- [ABOUT THIS TASK]: From the data that follows, copy every line with the string "what".

[Dataset records]
=== Begin Enclosure ===
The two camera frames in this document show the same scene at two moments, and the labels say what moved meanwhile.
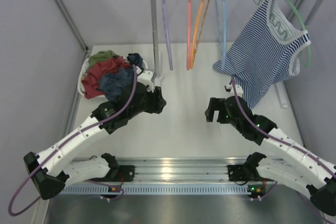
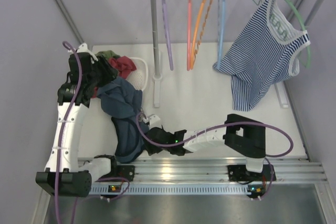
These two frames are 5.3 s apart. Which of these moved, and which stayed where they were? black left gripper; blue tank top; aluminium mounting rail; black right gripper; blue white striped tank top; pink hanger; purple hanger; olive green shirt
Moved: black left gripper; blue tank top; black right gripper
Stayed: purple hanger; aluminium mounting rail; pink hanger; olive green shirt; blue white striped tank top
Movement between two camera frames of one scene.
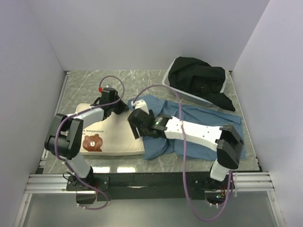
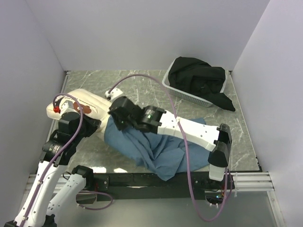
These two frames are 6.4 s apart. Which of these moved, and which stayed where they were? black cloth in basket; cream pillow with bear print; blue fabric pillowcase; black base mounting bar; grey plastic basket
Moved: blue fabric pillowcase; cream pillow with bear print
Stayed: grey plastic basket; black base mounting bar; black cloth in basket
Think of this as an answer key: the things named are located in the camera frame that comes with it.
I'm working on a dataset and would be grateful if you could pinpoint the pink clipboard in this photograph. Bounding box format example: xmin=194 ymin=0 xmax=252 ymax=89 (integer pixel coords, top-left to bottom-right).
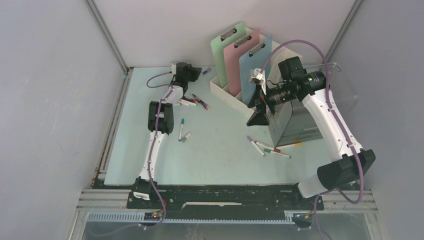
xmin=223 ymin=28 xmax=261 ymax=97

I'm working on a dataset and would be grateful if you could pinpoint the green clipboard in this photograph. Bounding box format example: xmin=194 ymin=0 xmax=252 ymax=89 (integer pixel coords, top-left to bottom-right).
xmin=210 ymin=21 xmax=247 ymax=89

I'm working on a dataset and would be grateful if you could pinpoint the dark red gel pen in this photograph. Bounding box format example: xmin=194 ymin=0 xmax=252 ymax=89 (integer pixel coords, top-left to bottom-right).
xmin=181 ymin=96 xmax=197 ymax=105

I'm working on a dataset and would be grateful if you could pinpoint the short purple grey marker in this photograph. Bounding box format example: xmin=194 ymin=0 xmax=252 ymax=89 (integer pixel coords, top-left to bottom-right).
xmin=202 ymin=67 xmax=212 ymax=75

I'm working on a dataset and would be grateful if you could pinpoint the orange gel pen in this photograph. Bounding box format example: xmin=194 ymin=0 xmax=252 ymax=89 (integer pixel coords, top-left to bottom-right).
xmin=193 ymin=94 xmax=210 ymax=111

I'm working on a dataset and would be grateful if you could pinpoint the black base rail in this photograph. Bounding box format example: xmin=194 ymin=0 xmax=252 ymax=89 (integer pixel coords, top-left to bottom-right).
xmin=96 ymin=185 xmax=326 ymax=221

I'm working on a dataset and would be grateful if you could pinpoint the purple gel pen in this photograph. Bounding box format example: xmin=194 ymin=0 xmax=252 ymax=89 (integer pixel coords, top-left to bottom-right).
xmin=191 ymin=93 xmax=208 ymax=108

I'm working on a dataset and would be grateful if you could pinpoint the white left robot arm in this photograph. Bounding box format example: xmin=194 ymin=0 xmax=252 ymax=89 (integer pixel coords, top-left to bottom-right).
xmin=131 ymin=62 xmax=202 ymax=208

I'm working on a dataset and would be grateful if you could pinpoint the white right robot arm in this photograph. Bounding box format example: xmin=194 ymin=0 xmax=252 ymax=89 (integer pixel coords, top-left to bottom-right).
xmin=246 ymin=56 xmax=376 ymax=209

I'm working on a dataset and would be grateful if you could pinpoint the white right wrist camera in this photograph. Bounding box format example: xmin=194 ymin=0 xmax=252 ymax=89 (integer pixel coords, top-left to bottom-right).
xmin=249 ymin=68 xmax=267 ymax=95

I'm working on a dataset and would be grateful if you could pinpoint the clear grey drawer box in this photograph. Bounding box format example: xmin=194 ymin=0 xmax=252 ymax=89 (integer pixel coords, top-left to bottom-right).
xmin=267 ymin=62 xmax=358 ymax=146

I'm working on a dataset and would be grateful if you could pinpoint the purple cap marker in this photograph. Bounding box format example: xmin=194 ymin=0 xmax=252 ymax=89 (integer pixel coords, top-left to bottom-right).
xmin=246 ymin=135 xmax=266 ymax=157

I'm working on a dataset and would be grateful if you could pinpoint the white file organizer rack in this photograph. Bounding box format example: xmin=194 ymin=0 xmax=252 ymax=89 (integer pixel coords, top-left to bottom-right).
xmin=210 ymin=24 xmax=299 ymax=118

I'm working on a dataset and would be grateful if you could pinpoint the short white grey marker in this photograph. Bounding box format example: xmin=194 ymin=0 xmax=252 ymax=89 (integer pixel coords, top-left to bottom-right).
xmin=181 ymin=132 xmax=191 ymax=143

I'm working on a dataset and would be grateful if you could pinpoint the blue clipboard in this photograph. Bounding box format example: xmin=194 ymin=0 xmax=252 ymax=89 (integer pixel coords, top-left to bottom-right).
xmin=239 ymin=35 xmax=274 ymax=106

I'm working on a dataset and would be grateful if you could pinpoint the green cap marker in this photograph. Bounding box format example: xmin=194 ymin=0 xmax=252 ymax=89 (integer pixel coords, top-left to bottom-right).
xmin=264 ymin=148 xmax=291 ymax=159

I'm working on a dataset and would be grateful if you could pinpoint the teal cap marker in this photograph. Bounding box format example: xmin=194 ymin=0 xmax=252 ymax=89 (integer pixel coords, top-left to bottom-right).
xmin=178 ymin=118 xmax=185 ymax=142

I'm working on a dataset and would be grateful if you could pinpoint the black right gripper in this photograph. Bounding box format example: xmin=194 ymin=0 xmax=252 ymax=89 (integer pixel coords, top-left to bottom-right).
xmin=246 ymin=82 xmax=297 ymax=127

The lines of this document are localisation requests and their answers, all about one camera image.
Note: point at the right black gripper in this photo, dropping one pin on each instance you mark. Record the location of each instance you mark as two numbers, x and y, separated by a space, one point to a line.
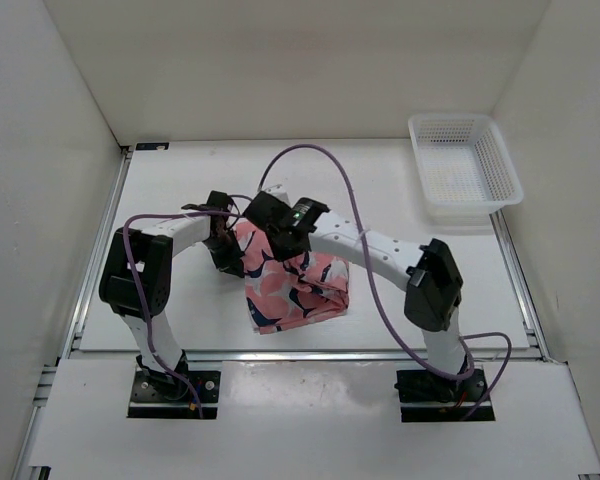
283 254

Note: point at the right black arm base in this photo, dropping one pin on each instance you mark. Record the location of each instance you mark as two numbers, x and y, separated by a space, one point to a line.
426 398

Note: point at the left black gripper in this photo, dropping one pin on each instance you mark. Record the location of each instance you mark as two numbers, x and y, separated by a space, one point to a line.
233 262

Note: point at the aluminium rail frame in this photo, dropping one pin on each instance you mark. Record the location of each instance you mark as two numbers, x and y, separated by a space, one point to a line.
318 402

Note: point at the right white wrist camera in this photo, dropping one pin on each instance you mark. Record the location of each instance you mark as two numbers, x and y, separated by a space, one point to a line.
=== End Enclosure ===
=== Begin Enclosure ===
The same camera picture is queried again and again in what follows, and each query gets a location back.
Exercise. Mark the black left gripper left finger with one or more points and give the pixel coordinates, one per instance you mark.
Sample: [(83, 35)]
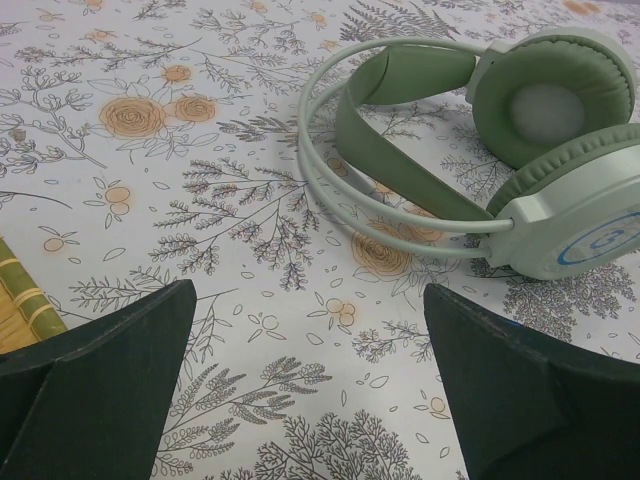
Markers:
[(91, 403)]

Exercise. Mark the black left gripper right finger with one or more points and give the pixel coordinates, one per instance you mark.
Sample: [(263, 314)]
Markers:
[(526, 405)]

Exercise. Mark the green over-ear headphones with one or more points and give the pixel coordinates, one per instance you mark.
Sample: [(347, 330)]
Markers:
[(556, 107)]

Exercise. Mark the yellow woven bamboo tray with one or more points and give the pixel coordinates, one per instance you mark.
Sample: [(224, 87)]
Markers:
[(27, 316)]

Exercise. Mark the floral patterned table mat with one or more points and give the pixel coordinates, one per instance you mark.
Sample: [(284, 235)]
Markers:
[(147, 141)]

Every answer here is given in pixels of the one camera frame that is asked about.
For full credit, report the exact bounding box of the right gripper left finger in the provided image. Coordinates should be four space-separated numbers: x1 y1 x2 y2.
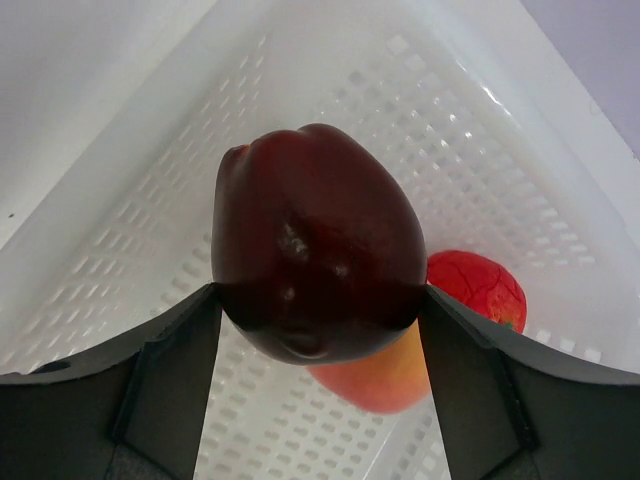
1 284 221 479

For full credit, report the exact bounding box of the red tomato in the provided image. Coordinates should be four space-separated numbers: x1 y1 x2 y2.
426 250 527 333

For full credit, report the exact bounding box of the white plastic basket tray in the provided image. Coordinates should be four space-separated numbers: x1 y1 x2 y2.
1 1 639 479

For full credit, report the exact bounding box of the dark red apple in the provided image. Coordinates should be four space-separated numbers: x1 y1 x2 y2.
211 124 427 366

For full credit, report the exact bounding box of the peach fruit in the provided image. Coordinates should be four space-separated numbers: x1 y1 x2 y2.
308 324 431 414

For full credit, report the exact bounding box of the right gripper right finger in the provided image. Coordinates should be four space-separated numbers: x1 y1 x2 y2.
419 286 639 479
=== End Enclosure ===
=== Begin Enclosure ===
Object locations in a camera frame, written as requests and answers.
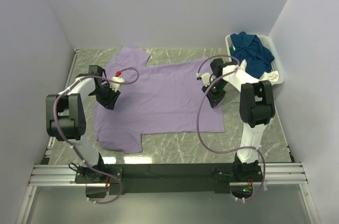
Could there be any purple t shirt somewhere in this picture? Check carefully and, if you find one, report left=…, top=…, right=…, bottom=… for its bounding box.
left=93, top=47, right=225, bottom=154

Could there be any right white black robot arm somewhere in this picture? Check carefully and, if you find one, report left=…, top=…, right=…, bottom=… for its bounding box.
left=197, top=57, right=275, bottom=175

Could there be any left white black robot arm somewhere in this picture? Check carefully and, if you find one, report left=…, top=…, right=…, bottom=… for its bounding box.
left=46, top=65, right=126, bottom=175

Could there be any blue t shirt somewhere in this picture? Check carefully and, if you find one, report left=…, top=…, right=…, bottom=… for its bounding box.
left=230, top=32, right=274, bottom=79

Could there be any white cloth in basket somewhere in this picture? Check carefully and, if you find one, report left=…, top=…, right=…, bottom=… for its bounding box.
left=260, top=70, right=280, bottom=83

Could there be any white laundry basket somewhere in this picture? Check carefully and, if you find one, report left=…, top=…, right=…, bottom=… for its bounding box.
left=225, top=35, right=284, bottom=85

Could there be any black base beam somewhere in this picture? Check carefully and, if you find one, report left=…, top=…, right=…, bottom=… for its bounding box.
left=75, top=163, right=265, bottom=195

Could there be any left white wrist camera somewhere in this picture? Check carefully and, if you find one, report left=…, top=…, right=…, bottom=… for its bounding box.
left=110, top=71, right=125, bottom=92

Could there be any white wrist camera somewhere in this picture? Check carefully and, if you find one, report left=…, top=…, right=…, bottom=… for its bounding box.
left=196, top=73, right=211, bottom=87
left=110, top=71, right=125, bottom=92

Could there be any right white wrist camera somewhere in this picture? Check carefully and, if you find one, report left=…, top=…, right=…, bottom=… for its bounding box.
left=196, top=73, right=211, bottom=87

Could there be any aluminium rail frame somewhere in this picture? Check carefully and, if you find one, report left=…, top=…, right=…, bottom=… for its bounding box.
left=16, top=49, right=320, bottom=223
=== End Enclosure ===
- [EXERCISE SOLUTION]:
The two camera frames in this document show the same scene at two moments, and the labels say what moved meanwhile.
The same camera picture is queried again and again in what follows, and each query gets a location back.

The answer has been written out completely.